You may be required to provide evidence of insurability for your dependents depending on when you opt-in for dependent life insurance coverage and the amount of coverage you want to purchase.

This usually entails filling out forms with basic health and medical questions about your family so that the insurer can assess their risk.

Options For Coverage And The Cost Of Dependent Life Insurance

Dependent coverage is typically sold in increments of a specific dollar amount, such as $2,000 or $10,000. For example, a plan may allow you to purchase up to $10,000 of dependent insurance per child in $2,000 increments, allowing you to purchase either $2,000, $4,000, $6,000, $8,000, or $10,000 of coverage per child.

Every dependent life insurance plan will specify a maximum amount of coverage per eligible dependent, with spouses typically having higher limits than children.

However, the amount of group coverage you purchased for yourself may also limit your dependent coverage options. Their maximum coverage is frequently limited to 50% to 100% of your supplemental coverage.

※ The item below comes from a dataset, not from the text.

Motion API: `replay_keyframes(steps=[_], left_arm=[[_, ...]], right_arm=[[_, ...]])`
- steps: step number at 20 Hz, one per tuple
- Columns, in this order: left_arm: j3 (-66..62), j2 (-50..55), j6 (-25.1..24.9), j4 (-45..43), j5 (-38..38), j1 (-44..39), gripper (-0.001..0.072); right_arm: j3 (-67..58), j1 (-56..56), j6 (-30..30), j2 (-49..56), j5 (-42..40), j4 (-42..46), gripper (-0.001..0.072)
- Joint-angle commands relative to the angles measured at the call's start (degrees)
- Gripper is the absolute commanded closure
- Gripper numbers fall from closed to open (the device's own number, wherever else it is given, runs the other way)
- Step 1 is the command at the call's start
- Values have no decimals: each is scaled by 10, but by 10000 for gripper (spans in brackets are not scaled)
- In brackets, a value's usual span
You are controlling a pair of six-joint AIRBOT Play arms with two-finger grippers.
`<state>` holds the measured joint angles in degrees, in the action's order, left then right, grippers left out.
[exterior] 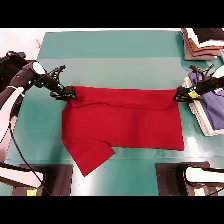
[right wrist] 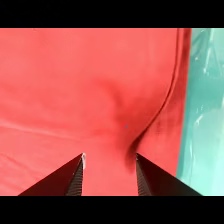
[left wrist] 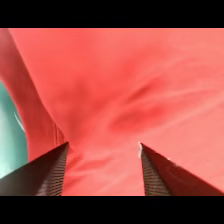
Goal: Fold the shirts.
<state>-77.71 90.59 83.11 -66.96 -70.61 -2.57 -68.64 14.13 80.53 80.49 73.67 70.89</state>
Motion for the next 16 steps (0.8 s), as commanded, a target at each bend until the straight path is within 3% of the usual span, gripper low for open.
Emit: replay_keyframes(steps=[1,4,9,13,16], left_arm=[[17,-58,15,-15,-35,-1,209],[133,-179,42,-77,-40,-1,209],[399,-365,86,-77,-57,-1,209],[504,-409,100,-40,-44,-1,209],[536,-408,93,29,6,-1,209]], right_arm=[[1,2,-1,-32,22,-8,338],[1,1,-1,-96,43,-8,338],[1,-2,-1,-145,18,-9,338],[1,-2,-1,-146,18,-9,338],[1,-2,-1,-146,19,-9,339]])
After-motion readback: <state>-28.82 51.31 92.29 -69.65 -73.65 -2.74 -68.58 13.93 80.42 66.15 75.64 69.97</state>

Dependent life insurance can be acquired for just your spouse, just your children, or for all qualified dependents, however, most plans do not enable you to insure a single child.

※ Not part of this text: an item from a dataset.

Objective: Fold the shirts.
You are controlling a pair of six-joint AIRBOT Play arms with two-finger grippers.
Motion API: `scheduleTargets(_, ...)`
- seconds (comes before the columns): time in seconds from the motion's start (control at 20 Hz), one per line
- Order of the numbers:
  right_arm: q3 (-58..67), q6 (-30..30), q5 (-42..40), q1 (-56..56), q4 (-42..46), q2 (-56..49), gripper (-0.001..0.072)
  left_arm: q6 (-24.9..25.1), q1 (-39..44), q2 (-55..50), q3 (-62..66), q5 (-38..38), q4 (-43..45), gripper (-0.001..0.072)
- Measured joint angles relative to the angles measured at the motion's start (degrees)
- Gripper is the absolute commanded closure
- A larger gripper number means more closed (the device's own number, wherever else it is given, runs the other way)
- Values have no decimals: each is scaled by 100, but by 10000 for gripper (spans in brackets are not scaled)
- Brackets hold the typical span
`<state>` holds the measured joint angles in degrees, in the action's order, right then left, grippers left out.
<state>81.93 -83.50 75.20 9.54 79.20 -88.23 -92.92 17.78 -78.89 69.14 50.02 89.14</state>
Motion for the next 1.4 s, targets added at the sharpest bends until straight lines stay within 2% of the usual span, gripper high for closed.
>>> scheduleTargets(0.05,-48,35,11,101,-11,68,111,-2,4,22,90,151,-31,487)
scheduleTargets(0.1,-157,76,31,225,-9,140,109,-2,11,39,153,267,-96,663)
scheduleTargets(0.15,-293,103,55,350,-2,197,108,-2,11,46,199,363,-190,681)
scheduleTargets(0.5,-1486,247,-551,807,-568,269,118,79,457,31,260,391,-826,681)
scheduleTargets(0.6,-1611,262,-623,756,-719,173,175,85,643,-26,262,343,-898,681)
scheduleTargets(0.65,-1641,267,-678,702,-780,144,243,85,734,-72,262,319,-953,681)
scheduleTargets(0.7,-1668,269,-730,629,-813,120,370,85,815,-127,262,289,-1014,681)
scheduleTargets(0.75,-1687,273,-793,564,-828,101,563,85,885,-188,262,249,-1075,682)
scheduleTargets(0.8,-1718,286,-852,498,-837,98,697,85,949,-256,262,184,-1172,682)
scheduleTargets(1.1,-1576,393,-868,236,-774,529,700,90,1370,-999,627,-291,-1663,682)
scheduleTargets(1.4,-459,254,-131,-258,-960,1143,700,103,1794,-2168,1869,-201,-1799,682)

However, this has little bearing on the cost; all children are often covered at the same rate as a single child, this is determined by the level of coverage selected. Supplemental spouse life insurance rates will normally be higher because adults are thought to be more likely to die, and will vary according to the amount of coverage purchased as well as your spouse's age.


For example, the monthly premium for your children's coverage could be $0.15 for $1,000 of coverage, implying that $10,000 of coverage would cost $1.50 per month. Whereas your spouse's monthly premium would be $0.60 for $1,000 of coverage, with the price rising every five years as he or she becomes older.

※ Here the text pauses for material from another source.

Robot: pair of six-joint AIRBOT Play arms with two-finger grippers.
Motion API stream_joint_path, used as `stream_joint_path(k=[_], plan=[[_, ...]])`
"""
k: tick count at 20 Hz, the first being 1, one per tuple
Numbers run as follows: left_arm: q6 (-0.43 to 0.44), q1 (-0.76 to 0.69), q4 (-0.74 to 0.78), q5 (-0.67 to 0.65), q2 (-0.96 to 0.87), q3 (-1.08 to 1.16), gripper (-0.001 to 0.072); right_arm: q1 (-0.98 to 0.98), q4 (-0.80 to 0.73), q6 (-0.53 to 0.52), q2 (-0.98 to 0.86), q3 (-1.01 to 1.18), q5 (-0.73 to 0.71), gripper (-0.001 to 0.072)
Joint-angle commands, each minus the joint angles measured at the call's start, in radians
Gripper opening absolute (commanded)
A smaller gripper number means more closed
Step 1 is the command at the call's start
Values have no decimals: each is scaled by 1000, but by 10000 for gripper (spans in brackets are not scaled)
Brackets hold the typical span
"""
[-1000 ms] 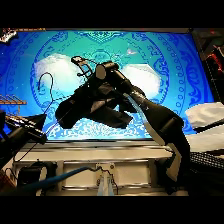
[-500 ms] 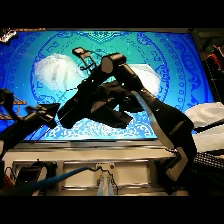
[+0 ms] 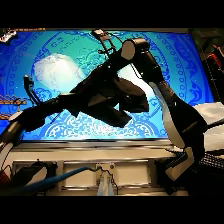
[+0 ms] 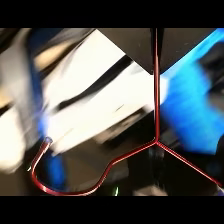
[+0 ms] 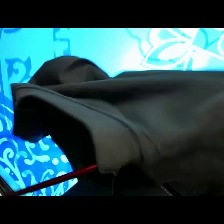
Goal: Fold the clothes and pants, and hang the long-sleeved shirts on hangers.
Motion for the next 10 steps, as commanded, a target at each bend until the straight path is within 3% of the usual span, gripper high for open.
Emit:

Following taxation, premiums for dependent coverage and self-insured life insurance are immediately deducted from your salary.

After You Leave A Job, You Can Continue To Have Dependent Coverage.

Child life insurance policies are not commonly convertible, thus when a child's eligibility for dependent insurance expires, they will simply no longer have life insurance.

Dependent life insurance policies for spouses, on the other hand, frequently include a conversion option that can be used if and only if the following conditions are met:

You retire, quit, or get fired from your job

You file for divorce from your spouse.

By converting the dependent policy to an individual life insurance policy, your spouse can continue life insurance coverage without presenting proof of insurability. You will most likely be limited in terms of the insurers you may choose for the new policy and the sorts of coverage you can change to

For example, you may be limited to converting to a permanent life insurance policy, such as whole or universal life insurance. Employers may give the option of continuing a dependent life insurance coverage after an employee's retirement date if they meet specific age or tenure conditions. However, this is not typical, and we recommend checking with your plan administrator to see if your family qualifies.

Who Is Considered A Dependent For Life Insurance Purposes?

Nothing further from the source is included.